The SOC percentage tends to be higher on lower Bulk Density soils. We see levels of 7.5% on volcanic ash soils and 5% on heavier clay soils, which when calculated up with the bulk density can end up with a figure of total SOC that can be quite similar in most healthy soils.
Soils don’t tend to hold any more SOC than the 5% to 8% and as the soil becomes more active and healthier the carbon goes deeper and this is where we see the major increases in carbon sequestration. This also tends to express the absolute health and productive level of the soil.
The objective is to have SOC levels at 5% to 8% from the surface down to 300mm and beyond and we can see this taking place as we overcome limitations in mineralogy, biology. And environment management.
The SOC in the soil is held in Organic Matter in healthy soil conditions. The organic matter is approximately 50% to 60% carbon, 30 to 40% oxygen, 3 to 4% hydrogen, 4 to 5% nitrogen, 0.4 to 0.6% Phosphorus and 0.4 to 0.6% sulphur. As you can see from these figures Organic Matter holds a huge amount of available nutrient and you can start to see why production increases start to get under way when SOC levels rise in the soil.
What most people do not understand is if the carbon levels are falling it is not only carbon dioxide being released into the atmosphere but also large quantities of Nitrogen are being released which is one of the largest if not the largest supply of nitrogen into waterways.
On a healthy farm we have approximately 100 tons SOC per hectare x 2 = approximately 200 tons organic matter per hectare.

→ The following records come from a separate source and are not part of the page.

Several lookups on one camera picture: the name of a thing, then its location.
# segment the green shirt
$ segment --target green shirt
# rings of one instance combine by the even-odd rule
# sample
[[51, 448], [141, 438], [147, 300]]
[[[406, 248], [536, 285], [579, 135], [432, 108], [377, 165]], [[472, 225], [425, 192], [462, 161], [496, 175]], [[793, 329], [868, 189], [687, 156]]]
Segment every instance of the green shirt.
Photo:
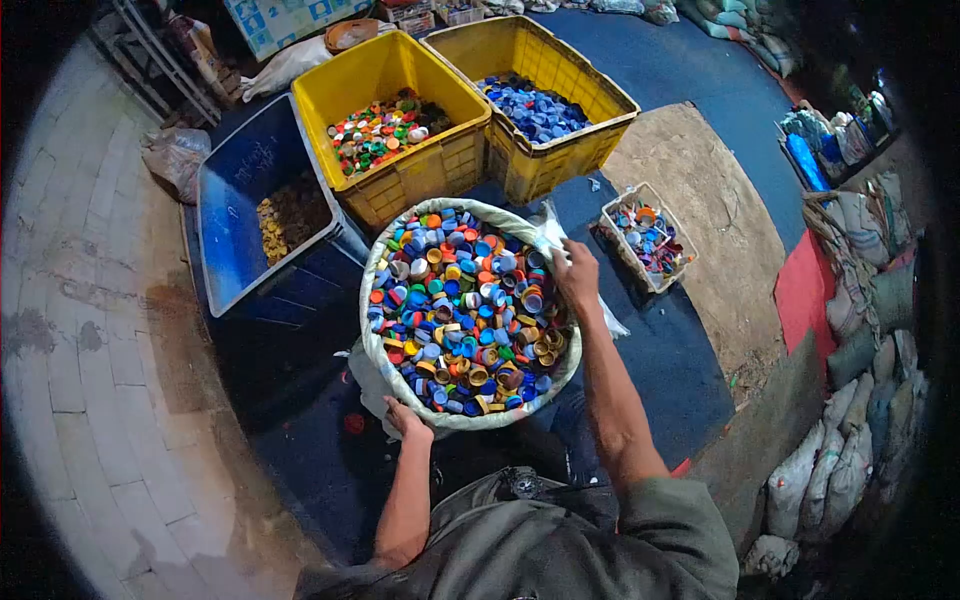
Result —
[[[734, 598], [739, 572], [730, 534], [707, 487], [648, 479], [620, 497], [618, 534], [538, 500], [471, 495], [431, 515], [423, 553], [399, 571], [361, 565], [308, 571], [296, 598]], [[452, 504], [463, 505], [463, 502]]]

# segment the man's right hand
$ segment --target man's right hand
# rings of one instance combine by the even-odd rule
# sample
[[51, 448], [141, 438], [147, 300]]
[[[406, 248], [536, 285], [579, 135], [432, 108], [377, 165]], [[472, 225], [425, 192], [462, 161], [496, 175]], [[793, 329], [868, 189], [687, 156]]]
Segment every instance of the man's right hand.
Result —
[[564, 253], [552, 249], [554, 279], [570, 308], [582, 320], [586, 315], [599, 310], [599, 265], [586, 244], [564, 239], [564, 248], [570, 254], [572, 264], [566, 264]]

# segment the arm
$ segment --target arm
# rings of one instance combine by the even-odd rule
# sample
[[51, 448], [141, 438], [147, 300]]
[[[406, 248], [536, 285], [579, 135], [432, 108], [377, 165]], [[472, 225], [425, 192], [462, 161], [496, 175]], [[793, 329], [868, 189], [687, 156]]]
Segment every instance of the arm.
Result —
[[387, 419], [403, 436], [394, 485], [376, 526], [372, 562], [390, 569], [410, 564], [430, 530], [430, 445], [433, 431], [396, 398], [386, 397]]
[[598, 453], [619, 492], [648, 477], [669, 477], [654, 448], [640, 395], [613, 345], [597, 293], [597, 261], [584, 244], [564, 240], [572, 264], [554, 249], [557, 284], [584, 339], [584, 374]]

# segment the blue plastic bin
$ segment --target blue plastic bin
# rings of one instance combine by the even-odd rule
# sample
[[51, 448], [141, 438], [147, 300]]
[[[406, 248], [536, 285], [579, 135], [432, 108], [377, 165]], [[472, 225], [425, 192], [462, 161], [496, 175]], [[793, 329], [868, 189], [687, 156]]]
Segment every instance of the blue plastic bin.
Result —
[[[334, 301], [355, 300], [369, 251], [333, 198], [290, 93], [277, 97], [210, 154], [197, 176], [204, 282], [216, 318], [299, 327]], [[329, 205], [329, 225], [267, 267], [256, 206], [306, 169]]]

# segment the yellow plastic crate
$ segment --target yellow plastic crate
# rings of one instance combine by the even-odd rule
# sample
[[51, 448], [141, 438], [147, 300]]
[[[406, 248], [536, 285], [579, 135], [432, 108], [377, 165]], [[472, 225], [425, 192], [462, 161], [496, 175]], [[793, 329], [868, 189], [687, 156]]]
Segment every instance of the yellow plastic crate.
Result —
[[[324, 177], [337, 199], [371, 233], [379, 232], [405, 208], [428, 198], [461, 194], [483, 176], [489, 105], [403, 32], [358, 44], [300, 75], [292, 87]], [[327, 128], [403, 87], [439, 105], [455, 126], [359, 177], [348, 178], [340, 169]]]
[[486, 97], [474, 82], [516, 72], [578, 103], [594, 125], [545, 144], [531, 143], [493, 103], [487, 168], [507, 199], [524, 205], [607, 161], [640, 107], [582, 54], [525, 16], [452, 27], [420, 41]]

The nitrogen content of organic matter is 4 to 5%. This equates to approximately10 tons of nitrogen per hectare.
Dairy New Zealand Research states Waikato farms are losing 1% SOC a year which also means they are losing 100 kg nitrogen per hectare plus whatever nitrogen has been applied.
The results exemplify that we need to be keeping the SOC in the soil and growing it if we wish to have a clean environment.

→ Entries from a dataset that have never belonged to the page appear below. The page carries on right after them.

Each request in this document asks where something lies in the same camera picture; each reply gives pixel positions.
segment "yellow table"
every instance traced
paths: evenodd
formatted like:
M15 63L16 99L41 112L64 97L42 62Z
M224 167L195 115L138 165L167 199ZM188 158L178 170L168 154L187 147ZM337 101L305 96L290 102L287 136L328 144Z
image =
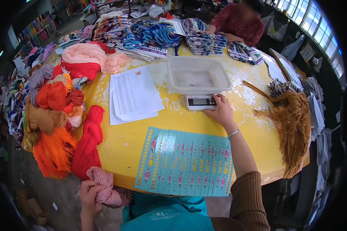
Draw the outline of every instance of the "yellow table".
M142 65L148 66L165 107L164 110L158 112L158 117L111 126L109 123L110 75L99 73L91 84L83 87L87 112L92 105L100 105L105 110L101 124L103 142L97 149L102 168L114 173L114 184L116 186L136 190L134 189L135 177L149 126L183 132L227 136L224 129L203 112L187 111L183 95L172 93L171 90L167 89L166 60L172 56L172 53L173 49L169 49L165 59L157 59L156 62L151 63L133 59L123 69L123 71L126 71ZM181 56L194 56L184 43L182 43L179 53ZM202 58L216 59L222 62L232 80L233 89L224 94L234 109L234 121L239 125L252 151L258 171L261 173L262 184L282 178L284 167L279 150L278 134L268 118L255 118L252 112L252 109L267 109L270 105L263 96L241 85L242 80L246 80L268 92L267 84L272 79L269 77L266 64L263 63L260 67L252 66L234 60L227 52L223 56L211 55ZM76 138L80 139L81 135L82 127L76 130ZM235 179L236 175L233 173L232 182Z

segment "hand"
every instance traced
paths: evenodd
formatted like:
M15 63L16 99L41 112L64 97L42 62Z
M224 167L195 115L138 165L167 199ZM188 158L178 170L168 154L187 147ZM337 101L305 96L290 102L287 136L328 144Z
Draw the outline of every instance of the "hand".
M202 32L206 34L214 34L216 32L216 27L214 25L209 25L208 29Z
M244 42L244 39L242 39L241 37L232 35L232 34L226 34L225 33L224 36L228 42L241 42L241 43Z
M233 120L233 109L230 106L229 100L221 94L213 95L213 98L216 101L217 110L204 110L204 113L221 124L228 135L235 132L238 126Z
M86 180L81 183L81 220L94 220L94 218L96 218L103 211L103 205L95 202L97 192L103 189L105 189L105 186L97 185L92 180Z
M205 34L214 34L215 31L216 31L216 30L211 30L211 29L209 29L209 30L203 30L203 31L201 31L201 32L202 32L202 33L205 33Z

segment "gray yarn skein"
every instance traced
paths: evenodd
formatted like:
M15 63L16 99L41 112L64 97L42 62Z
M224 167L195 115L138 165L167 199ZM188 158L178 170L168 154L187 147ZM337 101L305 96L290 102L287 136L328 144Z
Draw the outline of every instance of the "gray yarn skein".
M53 76L53 65L46 64L40 67L39 70L32 73L29 78L29 99L31 104L38 107L36 96L40 87L44 84L44 79L51 79Z

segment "red patterned top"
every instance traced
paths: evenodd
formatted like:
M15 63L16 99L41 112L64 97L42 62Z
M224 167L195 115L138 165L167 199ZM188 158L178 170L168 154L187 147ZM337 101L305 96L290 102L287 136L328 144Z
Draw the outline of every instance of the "red patterned top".
M212 19L210 25L214 25L216 31L244 39L245 44L253 47L264 33L264 23L258 17L255 17L248 23L242 23L240 17L238 4L230 3Z

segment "concrete floor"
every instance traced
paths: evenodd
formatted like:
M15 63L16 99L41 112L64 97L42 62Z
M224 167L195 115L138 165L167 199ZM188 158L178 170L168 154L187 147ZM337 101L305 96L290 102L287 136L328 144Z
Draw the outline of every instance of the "concrete floor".
M80 16L72 18L62 25L58 32L61 34L54 38L57 42L60 36L69 34L83 27ZM15 140L9 137L7 143L9 153L8 169L9 182L12 190L24 189L29 196L34 197L46 214L47 223L55 231L57 230L81 230L80 212L81 202L77 196L78 185L81 181L73 174L65 180L44 178L37 166L32 153L15 149ZM208 215L210 217L228 217L231 203L229 197L207 197ZM122 223L122 209L104 207L103 212L95 221L100 231L119 230Z

Water samples from farm runoff water leaving the farm in Waihi showed nitrogen levels at 1.3% of the WHO highest acceptable levels for drinking water and when calculated up utilising the maximum amount of water leaving the farm based on a two meter annual rainfall, this came to a nitrogen leaching figure of 1.4kg per hectare in a calendar year. This from an intensively stocked farm!
What about the claim that cows belch methane into the atmosphere and are adding to greenhouse gases? But wait! It has been worked out that methane converts to carbon dioxide very quickly and is then the source of carbon for carbon sequestration in your soils and for the pasture your animals consume. So the cows can only belch what they have eaten and that has already been taken from the atmosphere. There is no excess in this situation.
This knowledge allows the farmer to accurately measure the SOC content of their soil each year and can monitor the SOC increases / decreases and possibly sell the carbon credits. This is great as you get to keep and utilise the carbon!
You can also test the water leaving the farm with a water runoff test if that water rises on your property. This information can be added to the evidence that you create for your own environmental plan based on testing and not on assumption. This will enable you to keep two steps ahead of any compliance issues and save a bucket load of money.